======== Dataset ========

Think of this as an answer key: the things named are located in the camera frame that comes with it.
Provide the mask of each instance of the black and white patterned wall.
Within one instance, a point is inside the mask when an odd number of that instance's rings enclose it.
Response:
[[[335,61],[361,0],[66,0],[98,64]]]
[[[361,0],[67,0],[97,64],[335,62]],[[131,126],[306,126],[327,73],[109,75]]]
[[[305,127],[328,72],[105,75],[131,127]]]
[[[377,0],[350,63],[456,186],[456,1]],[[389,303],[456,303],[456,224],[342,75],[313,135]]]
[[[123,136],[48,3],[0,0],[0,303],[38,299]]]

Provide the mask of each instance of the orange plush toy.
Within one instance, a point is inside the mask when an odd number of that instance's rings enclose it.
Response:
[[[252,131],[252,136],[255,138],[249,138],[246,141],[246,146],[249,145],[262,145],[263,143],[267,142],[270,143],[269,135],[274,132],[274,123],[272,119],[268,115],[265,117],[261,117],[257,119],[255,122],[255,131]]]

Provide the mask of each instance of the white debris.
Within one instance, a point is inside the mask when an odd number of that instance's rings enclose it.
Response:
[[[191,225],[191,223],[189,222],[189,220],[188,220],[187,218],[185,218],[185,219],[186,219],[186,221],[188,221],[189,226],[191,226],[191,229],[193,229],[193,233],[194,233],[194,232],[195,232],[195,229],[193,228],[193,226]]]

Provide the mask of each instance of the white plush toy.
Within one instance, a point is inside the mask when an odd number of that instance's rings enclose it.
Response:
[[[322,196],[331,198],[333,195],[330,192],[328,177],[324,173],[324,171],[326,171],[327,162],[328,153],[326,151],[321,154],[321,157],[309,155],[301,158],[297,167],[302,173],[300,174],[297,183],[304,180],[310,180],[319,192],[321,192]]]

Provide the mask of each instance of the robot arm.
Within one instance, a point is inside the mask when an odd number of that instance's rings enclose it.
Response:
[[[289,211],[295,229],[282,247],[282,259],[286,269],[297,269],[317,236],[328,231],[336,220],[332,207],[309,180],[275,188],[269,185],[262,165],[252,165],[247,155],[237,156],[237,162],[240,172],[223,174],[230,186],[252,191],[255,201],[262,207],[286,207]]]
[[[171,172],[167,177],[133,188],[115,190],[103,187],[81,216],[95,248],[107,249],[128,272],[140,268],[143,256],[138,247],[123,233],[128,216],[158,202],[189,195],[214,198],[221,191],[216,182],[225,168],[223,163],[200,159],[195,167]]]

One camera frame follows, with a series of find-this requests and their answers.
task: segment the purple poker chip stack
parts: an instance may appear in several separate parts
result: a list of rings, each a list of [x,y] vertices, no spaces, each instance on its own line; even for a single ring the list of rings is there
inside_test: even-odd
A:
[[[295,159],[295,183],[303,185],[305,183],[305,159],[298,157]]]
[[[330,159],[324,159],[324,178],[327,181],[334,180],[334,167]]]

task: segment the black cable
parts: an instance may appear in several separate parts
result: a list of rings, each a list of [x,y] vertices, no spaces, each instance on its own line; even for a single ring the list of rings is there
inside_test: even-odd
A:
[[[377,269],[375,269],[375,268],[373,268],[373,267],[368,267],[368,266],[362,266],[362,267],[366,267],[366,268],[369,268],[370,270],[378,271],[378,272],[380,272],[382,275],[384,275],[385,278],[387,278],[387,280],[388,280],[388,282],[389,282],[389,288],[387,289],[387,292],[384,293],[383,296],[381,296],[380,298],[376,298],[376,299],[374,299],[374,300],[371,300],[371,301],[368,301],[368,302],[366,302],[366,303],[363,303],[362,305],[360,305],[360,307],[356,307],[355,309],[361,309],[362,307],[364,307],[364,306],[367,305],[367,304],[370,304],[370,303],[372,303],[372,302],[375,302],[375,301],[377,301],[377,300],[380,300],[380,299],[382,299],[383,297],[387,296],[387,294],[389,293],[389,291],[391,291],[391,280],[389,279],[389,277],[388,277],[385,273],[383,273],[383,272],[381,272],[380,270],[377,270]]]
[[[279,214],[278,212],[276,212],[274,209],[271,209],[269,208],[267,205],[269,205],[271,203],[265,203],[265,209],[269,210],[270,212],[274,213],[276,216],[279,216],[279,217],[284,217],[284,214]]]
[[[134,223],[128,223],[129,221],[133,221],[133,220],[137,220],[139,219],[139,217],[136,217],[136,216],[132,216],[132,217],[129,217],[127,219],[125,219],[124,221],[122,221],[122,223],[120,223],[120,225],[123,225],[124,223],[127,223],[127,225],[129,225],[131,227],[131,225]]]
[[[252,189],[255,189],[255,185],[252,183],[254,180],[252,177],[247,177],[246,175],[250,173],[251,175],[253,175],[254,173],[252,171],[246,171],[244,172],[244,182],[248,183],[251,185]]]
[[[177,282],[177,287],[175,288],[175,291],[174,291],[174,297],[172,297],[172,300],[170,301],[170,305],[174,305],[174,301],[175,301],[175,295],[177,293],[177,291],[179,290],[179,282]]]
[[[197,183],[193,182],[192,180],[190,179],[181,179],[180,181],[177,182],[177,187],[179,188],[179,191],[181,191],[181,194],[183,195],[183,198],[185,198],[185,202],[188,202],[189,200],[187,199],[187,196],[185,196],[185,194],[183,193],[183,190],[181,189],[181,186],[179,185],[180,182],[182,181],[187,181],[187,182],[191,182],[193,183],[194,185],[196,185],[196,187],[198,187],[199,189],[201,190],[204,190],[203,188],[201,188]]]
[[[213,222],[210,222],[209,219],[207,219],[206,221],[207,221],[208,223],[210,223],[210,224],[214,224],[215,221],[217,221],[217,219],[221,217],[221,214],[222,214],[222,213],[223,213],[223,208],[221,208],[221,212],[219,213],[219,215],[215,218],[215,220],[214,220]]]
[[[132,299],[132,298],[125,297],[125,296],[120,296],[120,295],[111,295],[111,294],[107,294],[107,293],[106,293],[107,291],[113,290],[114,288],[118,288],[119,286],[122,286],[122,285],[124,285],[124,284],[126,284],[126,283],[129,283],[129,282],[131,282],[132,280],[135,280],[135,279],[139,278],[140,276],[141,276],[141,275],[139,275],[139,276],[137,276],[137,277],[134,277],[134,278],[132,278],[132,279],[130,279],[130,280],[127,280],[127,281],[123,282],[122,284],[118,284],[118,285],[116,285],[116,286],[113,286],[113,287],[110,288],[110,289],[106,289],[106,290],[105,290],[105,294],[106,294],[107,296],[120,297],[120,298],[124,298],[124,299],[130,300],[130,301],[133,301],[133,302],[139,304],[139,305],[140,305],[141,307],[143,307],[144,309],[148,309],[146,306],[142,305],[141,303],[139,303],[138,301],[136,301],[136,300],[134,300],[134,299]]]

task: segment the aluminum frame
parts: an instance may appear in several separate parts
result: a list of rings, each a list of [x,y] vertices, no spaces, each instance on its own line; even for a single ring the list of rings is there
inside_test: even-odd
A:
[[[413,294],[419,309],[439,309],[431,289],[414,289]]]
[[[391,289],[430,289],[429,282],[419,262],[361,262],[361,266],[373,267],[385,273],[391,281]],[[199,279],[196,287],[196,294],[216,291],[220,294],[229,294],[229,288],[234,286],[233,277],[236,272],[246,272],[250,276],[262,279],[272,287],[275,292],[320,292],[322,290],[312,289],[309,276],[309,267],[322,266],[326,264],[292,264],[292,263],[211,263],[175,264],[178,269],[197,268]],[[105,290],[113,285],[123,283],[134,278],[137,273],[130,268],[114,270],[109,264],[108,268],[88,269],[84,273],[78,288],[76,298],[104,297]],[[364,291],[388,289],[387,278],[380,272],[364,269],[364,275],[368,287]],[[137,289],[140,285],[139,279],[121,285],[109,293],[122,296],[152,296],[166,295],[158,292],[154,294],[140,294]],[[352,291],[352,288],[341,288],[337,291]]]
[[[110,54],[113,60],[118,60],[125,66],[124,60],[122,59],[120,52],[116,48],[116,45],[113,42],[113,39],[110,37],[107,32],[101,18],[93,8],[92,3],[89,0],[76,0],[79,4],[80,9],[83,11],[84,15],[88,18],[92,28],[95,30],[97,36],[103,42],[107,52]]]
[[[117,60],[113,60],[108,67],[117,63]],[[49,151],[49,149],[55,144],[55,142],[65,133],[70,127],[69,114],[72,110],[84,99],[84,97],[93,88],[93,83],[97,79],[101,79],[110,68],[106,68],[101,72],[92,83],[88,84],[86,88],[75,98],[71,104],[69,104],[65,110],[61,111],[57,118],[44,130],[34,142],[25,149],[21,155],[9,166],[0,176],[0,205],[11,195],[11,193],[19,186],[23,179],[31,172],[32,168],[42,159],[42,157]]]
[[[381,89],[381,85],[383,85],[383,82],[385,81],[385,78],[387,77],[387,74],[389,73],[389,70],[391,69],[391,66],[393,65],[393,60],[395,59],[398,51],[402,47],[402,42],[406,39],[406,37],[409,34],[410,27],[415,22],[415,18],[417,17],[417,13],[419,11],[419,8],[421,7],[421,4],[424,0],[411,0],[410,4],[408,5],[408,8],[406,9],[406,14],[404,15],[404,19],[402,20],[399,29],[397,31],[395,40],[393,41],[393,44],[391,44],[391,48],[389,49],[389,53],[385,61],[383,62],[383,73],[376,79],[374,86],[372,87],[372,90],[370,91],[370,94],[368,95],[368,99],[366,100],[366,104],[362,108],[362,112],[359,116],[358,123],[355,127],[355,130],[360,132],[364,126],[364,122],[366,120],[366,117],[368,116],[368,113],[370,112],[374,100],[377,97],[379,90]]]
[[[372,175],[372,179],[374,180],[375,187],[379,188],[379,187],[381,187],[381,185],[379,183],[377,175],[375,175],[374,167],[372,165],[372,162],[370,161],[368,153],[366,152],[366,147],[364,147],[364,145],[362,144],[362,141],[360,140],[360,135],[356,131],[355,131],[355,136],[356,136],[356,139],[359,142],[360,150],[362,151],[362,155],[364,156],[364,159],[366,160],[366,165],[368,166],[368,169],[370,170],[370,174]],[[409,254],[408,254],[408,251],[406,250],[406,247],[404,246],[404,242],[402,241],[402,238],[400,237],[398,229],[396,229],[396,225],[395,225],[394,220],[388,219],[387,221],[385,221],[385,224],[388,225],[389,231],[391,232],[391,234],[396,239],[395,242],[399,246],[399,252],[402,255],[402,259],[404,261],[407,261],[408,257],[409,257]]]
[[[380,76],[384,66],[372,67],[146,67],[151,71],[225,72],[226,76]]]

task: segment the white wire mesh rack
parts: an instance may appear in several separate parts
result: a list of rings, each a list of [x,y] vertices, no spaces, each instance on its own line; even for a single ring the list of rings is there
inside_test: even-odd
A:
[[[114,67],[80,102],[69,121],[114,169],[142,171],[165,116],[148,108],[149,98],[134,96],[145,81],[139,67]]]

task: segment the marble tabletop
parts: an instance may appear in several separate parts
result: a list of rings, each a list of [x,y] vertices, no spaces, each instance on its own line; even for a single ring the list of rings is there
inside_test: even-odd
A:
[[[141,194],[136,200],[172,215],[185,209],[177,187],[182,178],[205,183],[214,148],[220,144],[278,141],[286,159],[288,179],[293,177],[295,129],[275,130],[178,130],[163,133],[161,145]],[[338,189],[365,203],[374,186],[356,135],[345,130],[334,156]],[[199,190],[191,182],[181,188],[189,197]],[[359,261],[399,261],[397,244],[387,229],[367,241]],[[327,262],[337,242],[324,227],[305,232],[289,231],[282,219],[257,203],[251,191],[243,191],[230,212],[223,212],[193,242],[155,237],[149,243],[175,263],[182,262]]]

========

- Problem to solve
Look over the data above and show each line that contains "this".

- Task answer
Think of this as an answer key: the things named are located in the camera frame that comes with it.
One camera frame follows, with a series of find-this requests and their answers.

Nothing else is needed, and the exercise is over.